Partial nephrectomy is now introduced to treat clinical T1 kidney tumors when indicated (1). The trifecta aim of partial nephrectomy is to completely excise the tumor with negative margins, with maximal functional preservation, and complication-free recovery (2). Partial nephrectomy has mainly focused on long-term control of bleeding and avoidance of urinary leakage. However, as suture techniques have improved, renorrhaphy has become important for preserving intraoperative vascularized parenchyma and subsequent renal function (3). Indeed, renorrhaphy is a key procedure during partial nephrectomy to recover parenchyma defect.

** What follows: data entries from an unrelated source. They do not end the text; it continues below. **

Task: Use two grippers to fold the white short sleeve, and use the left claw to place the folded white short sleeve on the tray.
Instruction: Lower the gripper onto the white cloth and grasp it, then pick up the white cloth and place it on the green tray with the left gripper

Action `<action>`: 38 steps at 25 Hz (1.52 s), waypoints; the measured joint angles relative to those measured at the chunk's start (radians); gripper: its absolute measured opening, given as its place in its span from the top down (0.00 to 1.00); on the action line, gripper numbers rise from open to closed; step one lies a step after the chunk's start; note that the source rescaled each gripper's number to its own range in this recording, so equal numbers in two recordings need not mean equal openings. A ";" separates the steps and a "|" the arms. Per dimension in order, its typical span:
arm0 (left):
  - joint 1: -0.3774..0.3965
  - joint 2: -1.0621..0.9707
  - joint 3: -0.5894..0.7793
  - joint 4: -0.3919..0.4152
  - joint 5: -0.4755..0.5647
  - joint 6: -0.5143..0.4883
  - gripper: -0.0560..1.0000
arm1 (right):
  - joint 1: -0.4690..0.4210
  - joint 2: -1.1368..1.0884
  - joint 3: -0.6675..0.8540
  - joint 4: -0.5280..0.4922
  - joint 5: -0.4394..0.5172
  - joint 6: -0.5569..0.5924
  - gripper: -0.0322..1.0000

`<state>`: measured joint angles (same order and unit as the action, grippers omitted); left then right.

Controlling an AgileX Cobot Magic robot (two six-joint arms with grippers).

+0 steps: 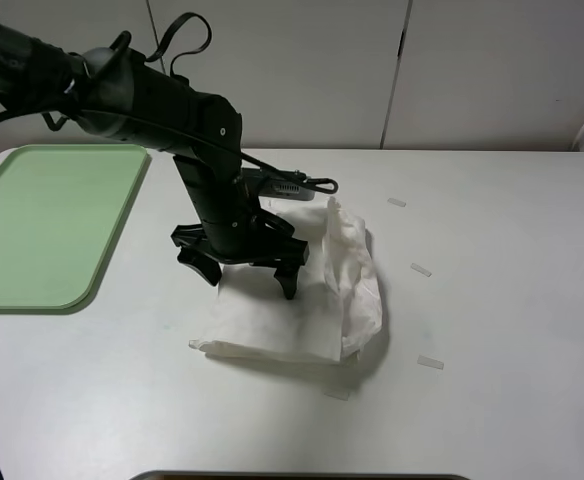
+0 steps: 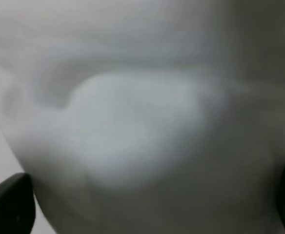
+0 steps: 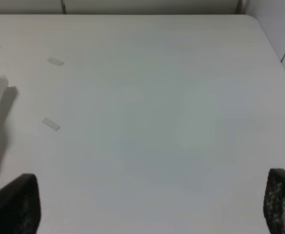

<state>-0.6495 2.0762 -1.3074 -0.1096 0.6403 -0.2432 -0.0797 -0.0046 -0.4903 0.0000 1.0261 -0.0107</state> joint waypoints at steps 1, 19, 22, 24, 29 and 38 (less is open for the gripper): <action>0.000 0.000 0.000 0.000 0.000 0.000 0.00 | 0.000 0.000 0.000 0.000 0.000 0.000 0.00; -0.042 0.078 -0.005 -0.012 -0.088 0.000 0.39 | 0.000 0.000 0.000 0.000 0.000 0.000 0.00; -0.041 0.075 -0.011 0.027 -0.063 -0.001 0.40 | 0.000 0.000 0.000 0.000 0.000 0.000 0.00; -0.037 0.073 -0.013 0.039 -0.050 -0.001 0.40 | 0.000 0.000 0.000 0.000 0.000 0.000 0.00; 0.030 0.063 -0.016 0.133 0.034 0.001 0.42 | 0.000 0.000 0.000 0.000 0.000 0.000 0.00; 0.096 0.060 -0.016 0.197 0.062 0.004 0.67 | 0.000 0.000 0.000 0.000 0.000 0.000 0.00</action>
<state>-0.5540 2.1358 -1.3233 0.0878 0.7027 -0.2388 -0.0797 -0.0046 -0.4903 0.0000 1.0261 -0.0107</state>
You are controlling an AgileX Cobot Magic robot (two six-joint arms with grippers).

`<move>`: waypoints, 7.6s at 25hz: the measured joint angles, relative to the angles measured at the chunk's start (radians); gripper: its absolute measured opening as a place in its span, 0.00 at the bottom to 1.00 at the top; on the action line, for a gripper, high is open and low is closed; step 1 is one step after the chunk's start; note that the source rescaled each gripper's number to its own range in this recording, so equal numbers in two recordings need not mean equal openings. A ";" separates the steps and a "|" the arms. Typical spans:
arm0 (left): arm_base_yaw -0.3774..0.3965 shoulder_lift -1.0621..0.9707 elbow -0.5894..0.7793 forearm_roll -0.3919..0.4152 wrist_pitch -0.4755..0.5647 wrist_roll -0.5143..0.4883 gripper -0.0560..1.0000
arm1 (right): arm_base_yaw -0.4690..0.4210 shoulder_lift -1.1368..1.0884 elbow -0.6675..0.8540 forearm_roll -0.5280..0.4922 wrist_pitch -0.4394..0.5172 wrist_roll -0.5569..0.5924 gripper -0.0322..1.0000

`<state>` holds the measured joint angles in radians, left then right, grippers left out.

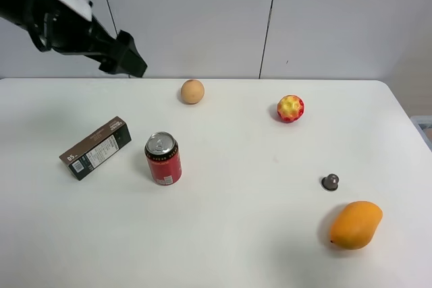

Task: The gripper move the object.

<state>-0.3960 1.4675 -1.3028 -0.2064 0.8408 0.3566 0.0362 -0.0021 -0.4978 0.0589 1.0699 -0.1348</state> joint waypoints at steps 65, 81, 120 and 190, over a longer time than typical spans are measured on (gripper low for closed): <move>-0.201 0.433 0.204 0.200 -0.319 0.004 0.09 | 0.000 0.000 0.000 0.000 0.000 0.000 1.00; -0.038 0.196 -0.101 0.206 0.129 -0.081 0.09 | 0.000 0.000 0.000 0.000 0.000 0.000 1.00; 0.472 0.646 -0.192 0.137 -0.071 -0.071 0.10 | 0.000 0.000 0.000 0.000 0.000 0.000 1.00; 0.537 -1.473 0.772 0.232 0.243 -0.403 0.98 | 0.000 0.000 0.000 0.000 0.000 0.000 1.00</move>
<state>0.1408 -0.0059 -0.5308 0.0259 1.0836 -0.0467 0.0362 -0.0021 -0.4978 0.0589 1.0699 -0.1348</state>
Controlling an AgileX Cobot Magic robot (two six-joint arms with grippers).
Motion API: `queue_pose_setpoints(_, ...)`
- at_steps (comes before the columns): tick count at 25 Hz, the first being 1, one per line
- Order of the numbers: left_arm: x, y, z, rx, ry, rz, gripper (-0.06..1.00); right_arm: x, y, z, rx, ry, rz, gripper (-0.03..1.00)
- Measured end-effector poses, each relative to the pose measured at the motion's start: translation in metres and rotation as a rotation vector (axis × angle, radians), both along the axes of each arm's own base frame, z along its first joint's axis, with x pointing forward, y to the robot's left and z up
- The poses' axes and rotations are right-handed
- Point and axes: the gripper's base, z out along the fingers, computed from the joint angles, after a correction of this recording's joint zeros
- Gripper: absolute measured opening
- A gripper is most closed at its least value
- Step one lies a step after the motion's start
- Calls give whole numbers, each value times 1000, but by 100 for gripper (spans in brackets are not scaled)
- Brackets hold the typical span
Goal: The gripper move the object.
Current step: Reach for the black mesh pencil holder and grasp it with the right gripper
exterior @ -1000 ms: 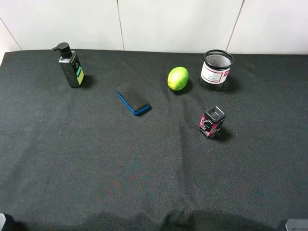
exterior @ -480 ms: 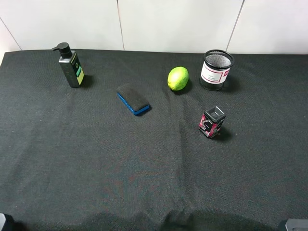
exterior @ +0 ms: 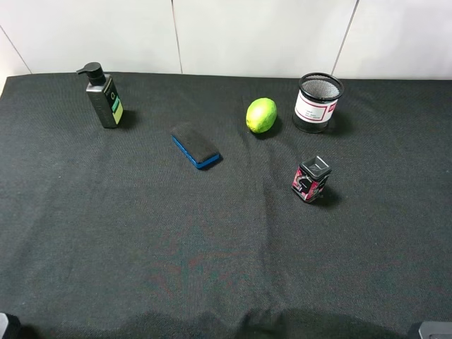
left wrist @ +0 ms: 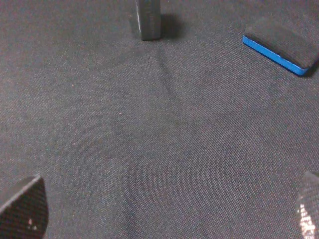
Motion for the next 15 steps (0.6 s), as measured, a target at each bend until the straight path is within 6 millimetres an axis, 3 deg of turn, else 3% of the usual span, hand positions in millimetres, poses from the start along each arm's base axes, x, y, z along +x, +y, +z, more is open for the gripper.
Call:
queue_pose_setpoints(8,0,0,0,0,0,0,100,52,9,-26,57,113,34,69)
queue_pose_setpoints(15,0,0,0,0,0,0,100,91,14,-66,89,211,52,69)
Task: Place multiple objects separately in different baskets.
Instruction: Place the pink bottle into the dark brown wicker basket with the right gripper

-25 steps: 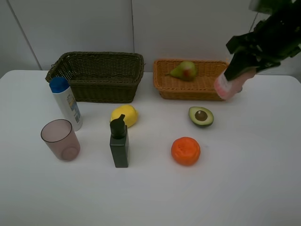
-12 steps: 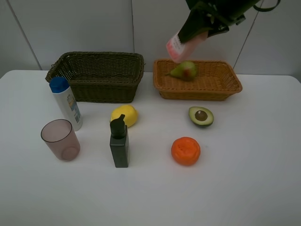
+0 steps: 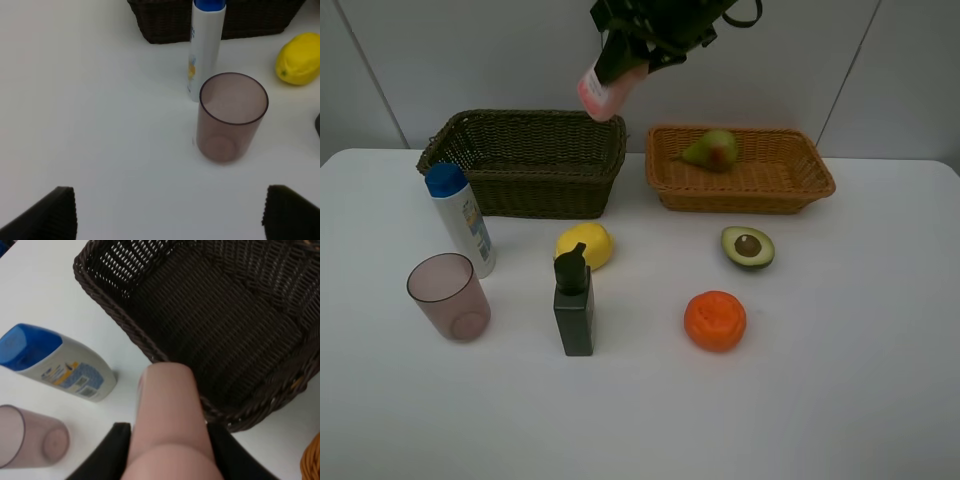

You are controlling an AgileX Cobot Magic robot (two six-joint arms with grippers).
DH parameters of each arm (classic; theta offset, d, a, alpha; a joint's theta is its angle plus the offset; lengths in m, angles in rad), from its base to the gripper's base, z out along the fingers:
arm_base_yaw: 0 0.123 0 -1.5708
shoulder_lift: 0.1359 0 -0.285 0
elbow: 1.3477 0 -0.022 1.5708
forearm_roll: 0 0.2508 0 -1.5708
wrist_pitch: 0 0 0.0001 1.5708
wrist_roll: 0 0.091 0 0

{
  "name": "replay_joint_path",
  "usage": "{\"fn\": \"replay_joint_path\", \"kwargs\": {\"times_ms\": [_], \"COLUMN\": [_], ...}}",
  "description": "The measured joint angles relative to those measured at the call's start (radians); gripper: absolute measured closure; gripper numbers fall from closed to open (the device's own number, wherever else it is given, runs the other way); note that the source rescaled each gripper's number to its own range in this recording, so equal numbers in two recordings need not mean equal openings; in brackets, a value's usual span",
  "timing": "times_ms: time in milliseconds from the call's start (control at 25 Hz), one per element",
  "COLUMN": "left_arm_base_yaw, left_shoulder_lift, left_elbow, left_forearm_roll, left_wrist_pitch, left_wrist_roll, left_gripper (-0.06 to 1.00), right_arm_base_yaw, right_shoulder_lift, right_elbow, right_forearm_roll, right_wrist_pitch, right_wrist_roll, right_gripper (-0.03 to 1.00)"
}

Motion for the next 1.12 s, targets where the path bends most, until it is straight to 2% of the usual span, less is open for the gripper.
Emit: {"fn": "replay_joint_path", "kwargs": {"times_ms": [240,480,920,1120], "left_arm_base_yaw": [0.0,0.0,0.0,0.0], "left_shoulder_lift": [0.0,0.0,0.0,0.0], "left_elbow": [0.0,0.0,0.0,0.0], "left_forearm_roll": [0.0,0.0,0.0,0.0], "left_wrist_pitch": [0.0,0.0,0.0,0.0], "left_wrist_roll": [0.0,0.0,0.0,0.0], "left_gripper": [-0.06,-0.06,-0.06,-0.06], "right_arm_base_yaw": [0.0,0.0,0.006,0.035], "right_shoulder_lift": [0.16,0.298,0.435,0.453], "right_elbow": [-0.159,-0.24,-0.252,-0.252], "right_forearm_roll": [0.005,0.019,0.024,0.025], "right_wrist_pitch": [-0.029,-0.11,-0.29,-0.342], "right_wrist_roll": [0.0,0.0,0.0,0.0], "right_gripper": [0.97,0.97,0.97,0.97]}}
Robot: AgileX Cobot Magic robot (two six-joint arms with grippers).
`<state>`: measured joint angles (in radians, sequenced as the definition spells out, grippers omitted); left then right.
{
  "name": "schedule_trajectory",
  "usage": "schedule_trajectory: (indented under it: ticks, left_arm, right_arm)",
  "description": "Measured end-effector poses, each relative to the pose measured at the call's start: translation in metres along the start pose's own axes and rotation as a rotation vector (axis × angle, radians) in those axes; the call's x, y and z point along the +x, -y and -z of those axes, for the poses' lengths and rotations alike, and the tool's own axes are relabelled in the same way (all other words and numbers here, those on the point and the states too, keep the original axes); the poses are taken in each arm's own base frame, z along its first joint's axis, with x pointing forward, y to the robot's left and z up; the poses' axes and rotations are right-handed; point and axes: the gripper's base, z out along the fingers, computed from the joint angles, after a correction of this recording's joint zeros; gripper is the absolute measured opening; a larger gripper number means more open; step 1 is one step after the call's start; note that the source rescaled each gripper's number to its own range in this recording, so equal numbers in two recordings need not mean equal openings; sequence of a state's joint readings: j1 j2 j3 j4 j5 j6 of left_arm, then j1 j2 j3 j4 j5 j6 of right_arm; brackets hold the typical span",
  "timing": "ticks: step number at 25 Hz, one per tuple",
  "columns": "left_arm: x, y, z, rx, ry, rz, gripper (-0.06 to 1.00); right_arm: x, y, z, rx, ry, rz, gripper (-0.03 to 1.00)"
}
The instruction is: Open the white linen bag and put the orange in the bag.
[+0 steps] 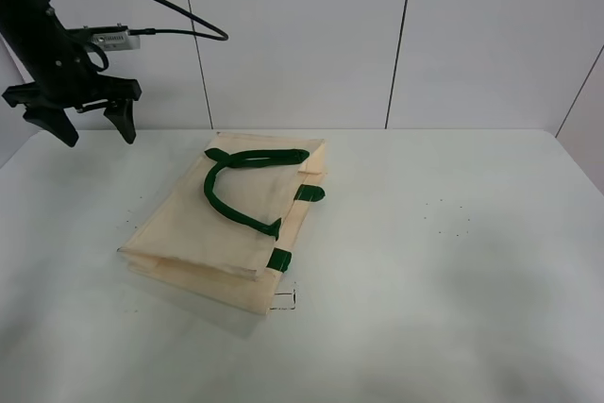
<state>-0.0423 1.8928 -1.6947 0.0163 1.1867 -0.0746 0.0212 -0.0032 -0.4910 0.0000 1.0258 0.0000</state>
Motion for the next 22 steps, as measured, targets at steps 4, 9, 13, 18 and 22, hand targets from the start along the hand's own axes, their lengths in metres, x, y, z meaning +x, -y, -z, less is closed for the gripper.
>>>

In laparoscopic partial nephrectomy (LPN) the introduction and adoption of new techniques has greatly enhanced suturing procedures. Advanced techniques include the sliding-clip (4), single or double-layer (5), Vhilar (6), ring (7), and barbed. These novel techniques and maturity of surgical skills have shortened warm ischemic time to preserve more normal parenchyma, and improved renal function recovery.
Especially, the advent of surgical robots has brought laparoscopic suture technology into a new era. However, the expense of robotic surgery has limited its application in less advanced regions, while LPN is still widely used in many countries.
A classical approach in LPN has been the retroperitoneal, which differs in surgical skills from the transperitoneal. While many new suture methods have been reported, articles have emphasized technology, without systematic descriptions of the surgical processes. Thus, explications of approaches, port distribution, and methods to achieve easy suturing are required.
Herein we introduce the novel concept of comfortable suture angle (CSA), to ensure the least suture time with the greatest ease of performance with optimized trocar position. The study investigated approaches to achieve the CSA, and assessed the feasibility and safety of CSA for renorrhaphy during LPN.
We present the following article in accordance with the MDAR reporting checklist (available at http://dx.doi.org/10.21037/tau-20-1126).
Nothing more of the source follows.